(Stored data)
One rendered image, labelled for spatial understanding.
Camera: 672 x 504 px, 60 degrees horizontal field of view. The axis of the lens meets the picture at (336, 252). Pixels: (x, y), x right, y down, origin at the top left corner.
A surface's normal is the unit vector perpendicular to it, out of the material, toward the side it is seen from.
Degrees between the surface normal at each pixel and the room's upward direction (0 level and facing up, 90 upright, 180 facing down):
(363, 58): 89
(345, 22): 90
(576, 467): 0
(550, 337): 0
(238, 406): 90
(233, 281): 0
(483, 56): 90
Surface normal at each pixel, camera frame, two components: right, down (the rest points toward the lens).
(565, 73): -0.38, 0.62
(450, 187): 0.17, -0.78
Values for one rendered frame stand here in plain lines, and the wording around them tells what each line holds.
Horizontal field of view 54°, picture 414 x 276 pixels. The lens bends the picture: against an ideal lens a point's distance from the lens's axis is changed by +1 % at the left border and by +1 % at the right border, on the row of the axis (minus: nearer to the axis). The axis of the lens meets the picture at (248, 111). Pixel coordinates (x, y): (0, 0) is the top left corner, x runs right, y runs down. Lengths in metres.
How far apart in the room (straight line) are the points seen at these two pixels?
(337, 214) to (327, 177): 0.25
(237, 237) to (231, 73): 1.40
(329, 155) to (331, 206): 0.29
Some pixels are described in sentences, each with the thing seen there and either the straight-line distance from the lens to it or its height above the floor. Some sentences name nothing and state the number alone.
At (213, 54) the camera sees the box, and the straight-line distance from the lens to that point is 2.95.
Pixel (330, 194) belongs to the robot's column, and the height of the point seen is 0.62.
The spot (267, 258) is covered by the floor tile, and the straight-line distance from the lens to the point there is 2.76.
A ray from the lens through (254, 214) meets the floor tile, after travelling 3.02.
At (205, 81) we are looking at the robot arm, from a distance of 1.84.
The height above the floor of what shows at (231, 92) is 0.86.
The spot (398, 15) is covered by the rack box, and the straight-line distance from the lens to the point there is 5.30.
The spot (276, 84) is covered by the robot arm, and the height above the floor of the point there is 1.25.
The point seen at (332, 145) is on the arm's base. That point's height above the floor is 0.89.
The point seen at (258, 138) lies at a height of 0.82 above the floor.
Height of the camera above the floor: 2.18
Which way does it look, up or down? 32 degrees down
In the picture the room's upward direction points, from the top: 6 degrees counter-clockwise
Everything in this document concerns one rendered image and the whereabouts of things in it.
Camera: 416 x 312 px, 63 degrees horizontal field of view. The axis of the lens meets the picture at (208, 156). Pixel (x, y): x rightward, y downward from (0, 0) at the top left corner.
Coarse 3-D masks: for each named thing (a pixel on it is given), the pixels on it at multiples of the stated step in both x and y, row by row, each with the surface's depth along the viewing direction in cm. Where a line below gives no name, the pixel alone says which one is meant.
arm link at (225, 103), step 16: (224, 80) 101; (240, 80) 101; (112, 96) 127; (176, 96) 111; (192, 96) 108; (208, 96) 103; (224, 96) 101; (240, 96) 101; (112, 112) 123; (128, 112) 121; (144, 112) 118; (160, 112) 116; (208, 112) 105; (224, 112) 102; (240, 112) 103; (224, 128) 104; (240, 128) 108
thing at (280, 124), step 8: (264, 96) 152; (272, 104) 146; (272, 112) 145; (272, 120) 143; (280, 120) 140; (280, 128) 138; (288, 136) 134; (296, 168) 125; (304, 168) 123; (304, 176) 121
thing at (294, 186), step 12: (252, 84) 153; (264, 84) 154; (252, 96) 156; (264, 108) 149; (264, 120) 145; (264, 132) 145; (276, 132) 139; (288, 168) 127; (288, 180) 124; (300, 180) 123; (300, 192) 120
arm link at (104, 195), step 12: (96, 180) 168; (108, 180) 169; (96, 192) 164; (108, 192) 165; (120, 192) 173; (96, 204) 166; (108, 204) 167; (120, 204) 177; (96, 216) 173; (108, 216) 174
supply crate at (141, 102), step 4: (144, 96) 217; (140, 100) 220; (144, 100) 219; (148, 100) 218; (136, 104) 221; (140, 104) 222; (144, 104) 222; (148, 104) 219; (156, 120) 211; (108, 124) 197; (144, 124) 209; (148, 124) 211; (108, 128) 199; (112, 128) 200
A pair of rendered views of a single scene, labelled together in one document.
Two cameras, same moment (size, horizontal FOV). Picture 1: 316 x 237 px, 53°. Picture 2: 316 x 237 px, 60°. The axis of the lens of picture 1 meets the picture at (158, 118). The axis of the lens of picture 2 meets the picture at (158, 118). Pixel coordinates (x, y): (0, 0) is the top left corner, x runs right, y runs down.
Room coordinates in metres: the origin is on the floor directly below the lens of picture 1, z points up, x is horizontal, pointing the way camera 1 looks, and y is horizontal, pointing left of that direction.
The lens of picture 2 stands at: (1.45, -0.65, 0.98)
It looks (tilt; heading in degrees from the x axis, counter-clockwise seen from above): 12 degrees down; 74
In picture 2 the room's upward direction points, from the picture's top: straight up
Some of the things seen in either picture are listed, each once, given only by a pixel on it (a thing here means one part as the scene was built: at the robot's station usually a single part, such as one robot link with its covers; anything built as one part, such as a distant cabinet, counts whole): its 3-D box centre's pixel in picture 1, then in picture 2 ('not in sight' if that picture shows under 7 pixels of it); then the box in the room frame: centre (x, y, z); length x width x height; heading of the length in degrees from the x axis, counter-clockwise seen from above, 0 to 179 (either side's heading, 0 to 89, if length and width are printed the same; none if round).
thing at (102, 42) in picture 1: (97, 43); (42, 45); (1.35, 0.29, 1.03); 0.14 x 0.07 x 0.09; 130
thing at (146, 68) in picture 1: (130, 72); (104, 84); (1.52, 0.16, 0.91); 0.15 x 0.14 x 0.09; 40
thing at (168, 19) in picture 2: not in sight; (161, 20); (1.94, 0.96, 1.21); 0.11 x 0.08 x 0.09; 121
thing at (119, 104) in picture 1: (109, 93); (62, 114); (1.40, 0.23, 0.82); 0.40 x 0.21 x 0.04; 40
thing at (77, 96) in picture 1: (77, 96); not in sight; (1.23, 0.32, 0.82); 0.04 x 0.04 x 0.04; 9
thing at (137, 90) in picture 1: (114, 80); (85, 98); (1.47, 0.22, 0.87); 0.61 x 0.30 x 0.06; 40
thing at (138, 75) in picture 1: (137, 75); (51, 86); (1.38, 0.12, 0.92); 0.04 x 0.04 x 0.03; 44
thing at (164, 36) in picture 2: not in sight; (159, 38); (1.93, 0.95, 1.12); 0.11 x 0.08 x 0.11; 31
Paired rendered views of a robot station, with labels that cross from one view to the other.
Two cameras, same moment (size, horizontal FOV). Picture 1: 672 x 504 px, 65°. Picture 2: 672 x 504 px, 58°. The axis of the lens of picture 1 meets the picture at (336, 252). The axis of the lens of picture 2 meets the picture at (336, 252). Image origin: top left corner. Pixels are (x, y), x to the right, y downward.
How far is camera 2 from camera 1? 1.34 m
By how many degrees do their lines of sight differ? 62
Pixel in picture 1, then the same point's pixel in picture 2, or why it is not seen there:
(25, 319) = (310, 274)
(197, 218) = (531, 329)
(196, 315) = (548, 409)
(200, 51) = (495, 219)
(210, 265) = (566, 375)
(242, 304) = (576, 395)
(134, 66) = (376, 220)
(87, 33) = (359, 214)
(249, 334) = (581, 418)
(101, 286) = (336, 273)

(What the task asks) Could you reproduce every record exactly as it appears?

(Exercise output)
One rendered image, labelled for spatial understanding.
Camera: 672 x 504 px, 60 degrees horizontal field of view. The axis of the lens meets the picture at (336, 252). Pixels: (x, y), x right, y down, origin at the top left corner.
A surface's normal is the unit vector perpendicular to it, out of the material, toward the side it is seen from.
Degrees between the surface normal at each pixel and the room's upward direction (0 level and facing up, 90 upright, 180 facing down):
(363, 58): 89
(345, 22): 90
(576, 467): 0
(550, 337): 0
(238, 406): 90
(233, 281): 0
(483, 56): 90
Surface normal at each pixel, camera frame, two components: right, down (the rest points toward the lens).
(565, 73): -0.38, 0.62
(450, 187): 0.17, -0.78
Values for one rendered frame stand here in plain lines, and the wording around them tells what each line holds.
Horizontal field of view 54°, picture 414 x 276 pixels. The lens bends the picture: against an ideal lens a point's distance from the lens's axis is changed by +1 % at the left border and by +1 % at the right border, on the row of the axis (minus: nearer to the axis). The axis of the lens meets the picture at (248, 111). Pixel coordinates (x, y): (0, 0) is the top left corner, x runs right, y runs down. Lengths in metres.
How far apart in the room (straight line) are the points seen at these two pixels?
(337, 214) to (327, 177): 0.25
(237, 237) to (231, 73): 1.40
(329, 155) to (331, 206): 0.29
Some pixels are described in sentences, each with the thing seen there and either the straight-line distance from the lens to it or its height above the floor. Some sentences name nothing and state the number alone.
At (213, 54) the camera sees the box, and the straight-line distance from the lens to that point is 2.95.
Pixel (330, 194) belongs to the robot's column, and the height of the point seen is 0.62.
The spot (267, 258) is covered by the floor tile, and the straight-line distance from the lens to the point there is 2.76.
A ray from the lens through (254, 214) meets the floor tile, after travelling 3.02.
At (205, 81) we are looking at the robot arm, from a distance of 1.84.
The height above the floor of what shows at (231, 92) is 0.86.
The spot (398, 15) is covered by the rack box, and the straight-line distance from the lens to the point there is 5.30.
The spot (276, 84) is covered by the robot arm, and the height above the floor of the point there is 1.25.
The point seen at (332, 145) is on the arm's base. That point's height above the floor is 0.89.
The point seen at (258, 138) lies at a height of 0.82 above the floor.
Height of the camera above the floor: 2.18
Which way does it look, up or down? 32 degrees down
In the picture the room's upward direction points, from the top: 6 degrees counter-clockwise
Everything in this document concerns one rendered image and the whereabouts of things in it.
Camera: 416 x 312 px, 63 degrees horizontal field of view. The axis of the lens meets the picture at (208, 156). Pixel (x, y): x rightward, y downward from (0, 0) at the top left corner.
Coarse 3-D masks: for each named thing (a pixel on it is given), the pixels on it at multiples of the stated step in both x and y, row by row, each with the surface's depth along the viewing direction in cm. Where a line below gives no name, the pixel alone says which one is meant.
arm link at (225, 103), step 16: (224, 80) 101; (240, 80) 101; (112, 96) 127; (176, 96) 111; (192, 96) 108; (208, 96) 103; (224, 96) 101; (240, 96) 101; (112, 112) 123; (128, 112) 121; (144, 112) 118; (160, 112) 116; (208, 112) 105; (224, 112) 102; (240, 112) 103; (224, 128) 104; (240, 128) 108
thing at (280, 124), step 8: (264, 96) 152; (272, 104) 146; (272, 112) 145; (272, 120) 143; (280, 120) 140; (280, 128) 138; (288, 136) 134; (296, 168) 125; (304, 168) 123; (304, 176) 121
thing at (294, 186), step 12: (252, 84) 153; (264, 84) 154; (252, 96) 156; (264, 108) 149; (264, 120) 145; (264, 132) 145; (276, 132) 139; (288, 168) 127; (288, 180) 124; (300, 180) 123; (300, 192) 120
arm link at (104, 195), step 12: (96, 180) 168; (108, 180) 169; (96, 192) 164; (108, 192) 165; (120, 192) 173; (96, 204) 166; (108, 204) 167; (120, 204) 177; (96, 216) 173; (108, 216) 174
supply crate at (141, 102), step 4: (144, 96) 217; (140, 100) 220; (144, 100) 219; (148, 100) 218; (136, 104) 221; (140, 104) 222; (144, 104) 222; (148, 104) 219; (156, 120) 211; (108, 124) 197; (144, 124) 209; (148, 124) 211; (108, 128) 199; (112, 128) 200
A pair of rendered views of a single scene, labelled together in one document.
Two cameras, same moment (size, horizontal FOV). Picture 1: 316 x 237 px, 53°. Picture 2: 316 x 237 px, 60°. The axis of the lens of picture 1 meets the picture at (158, 118). The axis of the lens of picture 2 meets the picture at (158, 118). Pixel coordinates (x, y): (0, 0) is the top left corner, x runs right, y runs down.
Room coordinates in metres: the origin is on the floor directly below the lens of picture 1, z points up, x is horizontal, pointing the way camera 1 looks, and y is horizontal, pointing left of that direction.
The lens of picture 2 stands at: (1.45, -0.65, 0.98)
It looks (tilt; heading in degrees from the x axis, counter-clockwise seen from above): 12 degrees down; 74
In picture 2 the room's upward direction points, from the picture's top: straight up
Some of the things seen in either picture are listed, each once, given only by a pixel on it (a thing here means one part as the scene was built: at the robot's station usually a single part, such as one robot link with its covers; anything built as one part, such as a distant cabinet, counts whole): its 3-D box centre's pixel in picture 1, then in picture 2 ('not in sight' if that picture shows under 7 pixels of it); then the box in the room frame: centre (x, y, z); length x width x height; heading of the length in degrees from the x axis, counter-clockwise seen from above, 0 to 179 (either side's heading, 0 to 89, if length and width are printed the same; none if round).
thing at (102, 42) in picture 1: (97, 43); (42, 45); (1.35, 0.29, 1.03); 0.14 x 0.07 x 0.09; 130
thing at (146, 68) in picture 1: (130, 72); (104, 84); (1.52, 0.16, 0.91); 0.15 x 0.14 x 0.09; 40
thing at (168, 19) in picture 2: not in sight; (161, 20); (1.94, 0.96, 1.21); 0.11 x 0.08 x 0.09; 121
thing at (119, 104) in picture 1: (109, 93); (62, 114); (1.40, 0.23, 0.82); 0.40 x 0.21 x 0.04; 40
thing at (77, 96) in picture 1: (77, 96); not in sight; (1.23, 0.32, 0.82); 0.04 x 0.04 x 0.04; 9
thing at (137, 90) in picture 1: (114, 80); (85, 98); (1.47, 0.22, 0.87); 0.61 x 0.30 x 0.06; 40
thing at (138, 75) in picture 1: (137, 75); (51, 86); (1.38, 0.12, 0.92); 0.04 x 0.04 x 0.03; 44
thing at (164, 36) in picture 2: not in sight; (159, 38); (1.93, 0.95, 1.12); 0.11 x 0.08 x 0.11; 31
Paired rendered views of a robot station, with labels that cross from one view to the other.
Two cameras, same moment (size, horizontal FOV). Picture 1: 672 x 504 px, 65°. Picture 2: 672 x 504 px, 58°. The axis of the lens of picture 1 meets the picture at (336, 252). The axis of the lens of picture 2 meets the picture at (336, 252). Image origin: top left corner. Pixels are (x, y), x to the right, y downward.
How far is camera 2 from camera 1? 1.34 m
By how many degrees do their lines of sight differ? 62
Pixel in picture 1, then the same point's pixel in picture 2, or why it is not seen there:
(25, 319) = (310, 274)
(197, 218) = (531, 329)
(196, 315) = (548, 409)
(200, 51) = (495, 219)
(210, 265) = (566, 375)
(242, 304) = (576, 395)
(134, 66) = (376, 220)
(87, 33) = (359, 214)
(249, 334) = (581, 418)
(101, 286) = (336, 273)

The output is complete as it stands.